=== Records supplied ===

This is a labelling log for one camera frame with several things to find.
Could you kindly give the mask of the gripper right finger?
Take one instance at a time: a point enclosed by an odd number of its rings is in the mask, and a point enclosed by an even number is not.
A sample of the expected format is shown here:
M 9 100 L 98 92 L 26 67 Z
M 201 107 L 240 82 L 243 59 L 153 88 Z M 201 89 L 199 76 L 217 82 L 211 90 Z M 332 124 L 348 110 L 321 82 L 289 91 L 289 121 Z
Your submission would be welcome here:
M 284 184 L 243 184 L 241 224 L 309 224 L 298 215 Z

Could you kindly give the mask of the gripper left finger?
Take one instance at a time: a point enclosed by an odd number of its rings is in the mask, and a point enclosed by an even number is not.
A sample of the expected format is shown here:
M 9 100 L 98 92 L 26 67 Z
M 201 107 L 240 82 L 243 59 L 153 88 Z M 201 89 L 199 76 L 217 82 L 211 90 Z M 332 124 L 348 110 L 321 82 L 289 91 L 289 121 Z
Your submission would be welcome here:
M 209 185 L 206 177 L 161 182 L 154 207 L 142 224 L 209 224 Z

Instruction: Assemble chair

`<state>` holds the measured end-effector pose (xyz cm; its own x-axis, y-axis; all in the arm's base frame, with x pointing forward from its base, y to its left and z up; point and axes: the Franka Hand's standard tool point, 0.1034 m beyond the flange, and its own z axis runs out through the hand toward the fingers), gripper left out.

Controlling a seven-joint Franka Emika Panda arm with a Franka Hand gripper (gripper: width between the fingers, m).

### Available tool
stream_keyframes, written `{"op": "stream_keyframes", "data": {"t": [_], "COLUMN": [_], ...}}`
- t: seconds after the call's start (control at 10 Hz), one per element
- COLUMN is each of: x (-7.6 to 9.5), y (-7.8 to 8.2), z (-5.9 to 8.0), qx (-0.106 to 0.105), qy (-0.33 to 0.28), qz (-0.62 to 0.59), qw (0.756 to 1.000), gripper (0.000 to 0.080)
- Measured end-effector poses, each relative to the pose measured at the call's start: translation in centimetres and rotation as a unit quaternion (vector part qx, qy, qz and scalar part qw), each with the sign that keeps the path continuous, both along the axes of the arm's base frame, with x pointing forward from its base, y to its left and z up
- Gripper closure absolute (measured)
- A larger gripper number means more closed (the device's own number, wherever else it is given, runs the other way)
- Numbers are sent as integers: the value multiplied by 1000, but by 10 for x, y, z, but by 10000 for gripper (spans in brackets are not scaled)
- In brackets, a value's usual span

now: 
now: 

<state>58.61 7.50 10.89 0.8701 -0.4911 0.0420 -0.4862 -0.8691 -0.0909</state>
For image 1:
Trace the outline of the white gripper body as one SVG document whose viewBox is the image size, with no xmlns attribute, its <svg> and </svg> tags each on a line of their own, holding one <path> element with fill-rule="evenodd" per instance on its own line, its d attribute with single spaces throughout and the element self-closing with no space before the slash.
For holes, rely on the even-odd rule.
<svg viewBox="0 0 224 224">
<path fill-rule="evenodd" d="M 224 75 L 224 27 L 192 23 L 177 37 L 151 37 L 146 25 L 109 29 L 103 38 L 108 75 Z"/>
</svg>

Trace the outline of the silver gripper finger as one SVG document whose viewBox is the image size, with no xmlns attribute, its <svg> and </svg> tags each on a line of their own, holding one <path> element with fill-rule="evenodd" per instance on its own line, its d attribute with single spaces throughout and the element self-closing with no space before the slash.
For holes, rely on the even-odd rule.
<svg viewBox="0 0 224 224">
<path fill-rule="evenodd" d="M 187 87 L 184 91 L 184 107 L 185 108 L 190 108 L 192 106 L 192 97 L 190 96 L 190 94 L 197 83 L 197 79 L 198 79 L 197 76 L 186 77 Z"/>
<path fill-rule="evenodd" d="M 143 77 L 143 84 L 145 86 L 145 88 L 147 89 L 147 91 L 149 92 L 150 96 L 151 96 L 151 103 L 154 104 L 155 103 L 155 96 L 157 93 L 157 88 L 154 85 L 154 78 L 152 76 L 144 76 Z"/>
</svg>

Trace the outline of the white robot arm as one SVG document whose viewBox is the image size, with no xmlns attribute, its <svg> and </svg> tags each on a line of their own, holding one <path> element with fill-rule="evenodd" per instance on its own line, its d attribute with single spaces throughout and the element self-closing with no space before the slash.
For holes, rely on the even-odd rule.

===

• Work instructions
Return a copy of every line in the records that includes the string "before".

• Reply to the exercise
Trace the outline of the white gripper body as one SVG document whose viewBox is the image size, with no xmlns attribute, its <svg> and </svg> tags each on a line of their own, holding one <path> element with fill-rule="evenodd" per instance on its own line, its d attribute with single spaces throughout and the element self-closing with no space before the slash.
Trace the outline of the silver gripper finger as one SVG document whose viewBox is the image size, with no xmlns attribute, its <svg> and </svg> tags each on a line of their own, holding one <path> element with fill-rule="evenodd" per instance on its own line, its d attribute with single spaces throughout and the element self-closing with no space before the slash.
Trace the outline of the white robot arm as one SVG document whose viewBox is the image size, with no xmlns attribute, its <svg> and </svg> tags each on a line of their own, holding one <path> element with fill-rule="evenodd" per instance on its own line, its d attribute with single spaces throughout and the element self-closing with no space before the slash.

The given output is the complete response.